Recently I came across an EdSource article titled “Study of LAUSD Confirms Benefits of Four Years of Math; Superintendent Alberto Carvalho Embraces Findings.” In the article it is reported that,
“New research that tacked high school juniors in Los Angeles Unified found that those who took math as seniors – from algebra to advanced calculus – were better positioned to enroll and stay in college than those who didn’t.”
“[The study] offers further evidence that most students, not just those interested in STEM majors, could benefit from an extra year of math and that that message should be reinforced among students who have been less inclined to take it, such as those who would be the first in their family to attend college.”
“LAUSD Superintendent Alberto Carvalho said he plans to act on the findings. ‘We are now further armed with information and additional offerings of mathematics in the senior year,’ he said, adding that he plans to pass on the results not only to high school principals, but also to parent, who need to know about the advantages of a fourth year of math.”
When did we decide to measure learning by hours, days, weeks, and years? When did we decide that time would be the constant and learning the variable, and not the other way around?

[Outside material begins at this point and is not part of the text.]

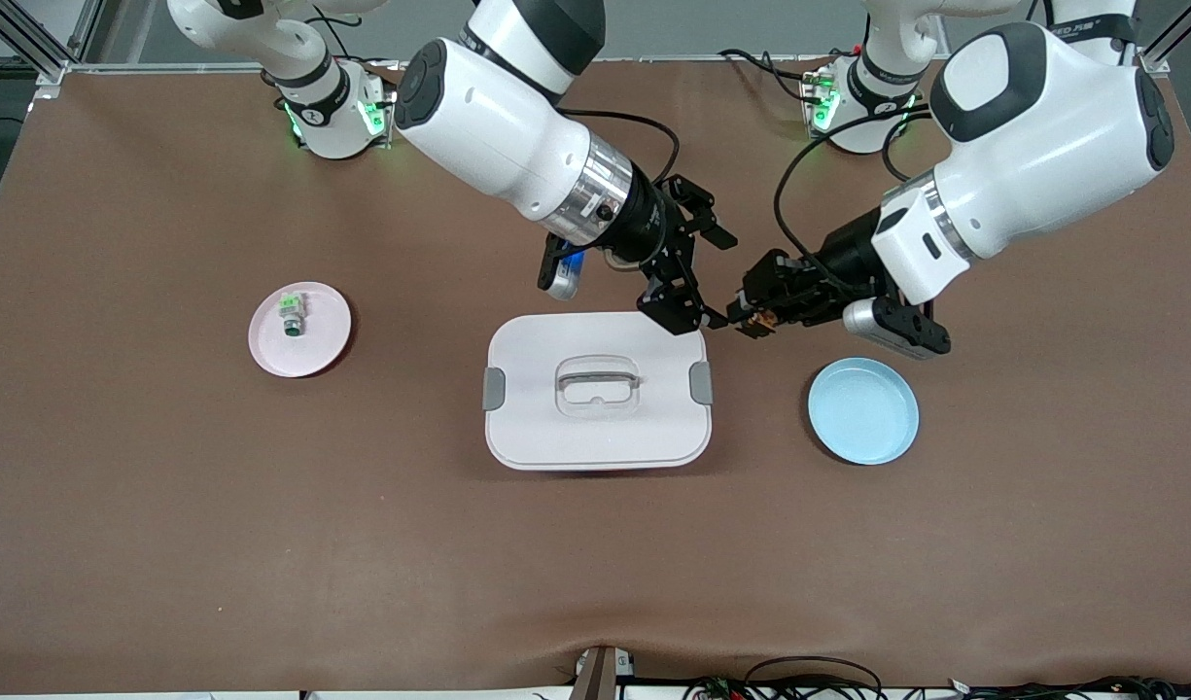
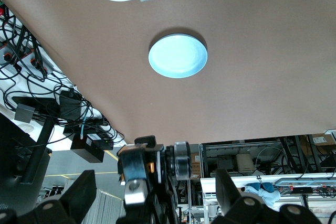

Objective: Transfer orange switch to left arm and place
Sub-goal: 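Carry the switch to the blue plate while the right gripper withdraws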

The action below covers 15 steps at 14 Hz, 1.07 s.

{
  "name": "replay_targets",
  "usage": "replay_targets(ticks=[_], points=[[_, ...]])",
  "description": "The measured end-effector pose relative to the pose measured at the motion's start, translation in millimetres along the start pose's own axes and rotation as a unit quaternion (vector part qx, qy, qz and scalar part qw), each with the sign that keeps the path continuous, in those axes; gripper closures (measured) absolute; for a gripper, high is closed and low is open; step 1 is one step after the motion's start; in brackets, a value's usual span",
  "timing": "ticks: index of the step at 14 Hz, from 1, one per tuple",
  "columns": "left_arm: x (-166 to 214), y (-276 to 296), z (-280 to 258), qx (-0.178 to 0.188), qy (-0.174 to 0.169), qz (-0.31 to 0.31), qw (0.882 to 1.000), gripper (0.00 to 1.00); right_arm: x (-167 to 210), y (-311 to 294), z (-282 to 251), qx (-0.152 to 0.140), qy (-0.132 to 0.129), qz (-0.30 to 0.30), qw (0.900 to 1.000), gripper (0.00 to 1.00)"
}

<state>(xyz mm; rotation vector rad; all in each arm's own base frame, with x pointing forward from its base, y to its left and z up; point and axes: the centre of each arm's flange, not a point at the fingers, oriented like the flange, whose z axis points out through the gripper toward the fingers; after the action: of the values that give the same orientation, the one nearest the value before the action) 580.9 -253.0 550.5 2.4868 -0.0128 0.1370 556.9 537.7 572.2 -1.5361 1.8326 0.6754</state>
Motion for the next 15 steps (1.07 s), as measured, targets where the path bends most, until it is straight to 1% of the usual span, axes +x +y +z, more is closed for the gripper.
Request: replay_targets(ticks=[1, 2, 4, 5, 6, 7, 8, 10, 12, 14, 15], points=[[2, -5, 0, 0.015, 0.002, 0.005, 1.0, 0.58, 0, 0, 0, 0.0, 0.001, 0.0, 1.0, 0.0], [3, -11, -1, 0.031, 0.002, 0.01, 0.999, 0.58, 2, 0, 0, -0.002, 0.01, -0.009, 1.0, 0.0], [8, -30, -3, 0.072, -0.004, 0.026, 0.997, 0.58, 8, 1, 0, -0.02, 0.046, -0.046, 0.998, 0.0], [10, -42, -3, 0.09, -0.012, 0.041, 0.995, 0.58, 11, -3, -6, -0.03, 0.062, -0.077, 0.995, 0.0], [13, -57, -3, 0.104, -0.023, 0.055, 0.993, 0.58, 15, -8, -18, -0.043, 0.08, -0.129, 0.987, 0.0], [17, -75, -2, 0.115, -0.035, 0.071, 0.99, 0.58, 18, -13, -34, -0.057, 0.1, -0.195, 0.974, 0.0], [21, -95, -1, 0.128, -0.046, 0.09, 0.987, 0.58, 21, -18, -50, -0.062, 0.122, -0.254, 0.958, 0.0], [28, -129, 5, 0.159, -0.068, 0.132, 0.976, 0.58, 31, -32, -82, -0.062, 0.18, -0.341, 0.92, 0.0], [32, -153, 15, 0.186, -0.093, 0.172, 0.963, 0.58, 46, -46, -97, -0.071, 0.235, -0.414, 0.876, 0.0], [34, -172, 26, 0.207, -0.118, 0.213, 0.948, 0.58, 60, -59, -102, -0.09, 0.267, -0.484, 0.829, 0.0], [34, -180, 31, 0.217, -0.131, 0.235, 0.938, 0.58, 68, -67, -107, -0.103, 0.276, -0.518, 0.803, 0.0]])
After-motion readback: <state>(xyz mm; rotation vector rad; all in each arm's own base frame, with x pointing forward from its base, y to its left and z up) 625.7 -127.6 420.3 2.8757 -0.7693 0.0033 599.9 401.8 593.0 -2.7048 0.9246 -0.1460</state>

Notice how many news stories about public education are couched in terms of time that define how and when learning occurs.
Learning time should be dependent on a young learner’s individual learning plan. To achieve a learning goal, it shouldn’t matter whether a school district decides on a four-day instructional week or to offer a fourth year of math. What matters is that time is assigned based on the learning goals itself by asking the young learner a simple question: How long do you think it will take you to achieve this goal?
In 35 years of public school service, I can’t remember an adult learning leader asking a young learner that question once.